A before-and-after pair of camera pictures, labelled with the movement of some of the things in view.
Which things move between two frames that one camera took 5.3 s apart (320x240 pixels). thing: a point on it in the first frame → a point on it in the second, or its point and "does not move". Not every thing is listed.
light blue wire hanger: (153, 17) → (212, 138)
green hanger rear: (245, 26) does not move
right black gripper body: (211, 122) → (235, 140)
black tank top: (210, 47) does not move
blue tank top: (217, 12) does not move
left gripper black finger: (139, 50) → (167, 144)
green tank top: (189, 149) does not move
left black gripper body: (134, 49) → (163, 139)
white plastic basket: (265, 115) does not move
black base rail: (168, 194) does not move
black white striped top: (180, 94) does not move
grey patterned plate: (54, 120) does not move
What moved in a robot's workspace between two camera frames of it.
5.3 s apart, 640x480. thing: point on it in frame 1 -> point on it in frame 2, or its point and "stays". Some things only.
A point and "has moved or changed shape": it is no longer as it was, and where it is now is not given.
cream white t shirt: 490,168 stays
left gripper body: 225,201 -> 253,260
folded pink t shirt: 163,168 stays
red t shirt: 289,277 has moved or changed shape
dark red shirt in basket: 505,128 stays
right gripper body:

======

PROBLEM:
What lines in the data above carry "hanger"? Return them all.

SOLUTION FOR THIS EXERCISE:
light blue wire hanger: (153, 17) → (212, 138)
green hanger rear: (245, 26) does not move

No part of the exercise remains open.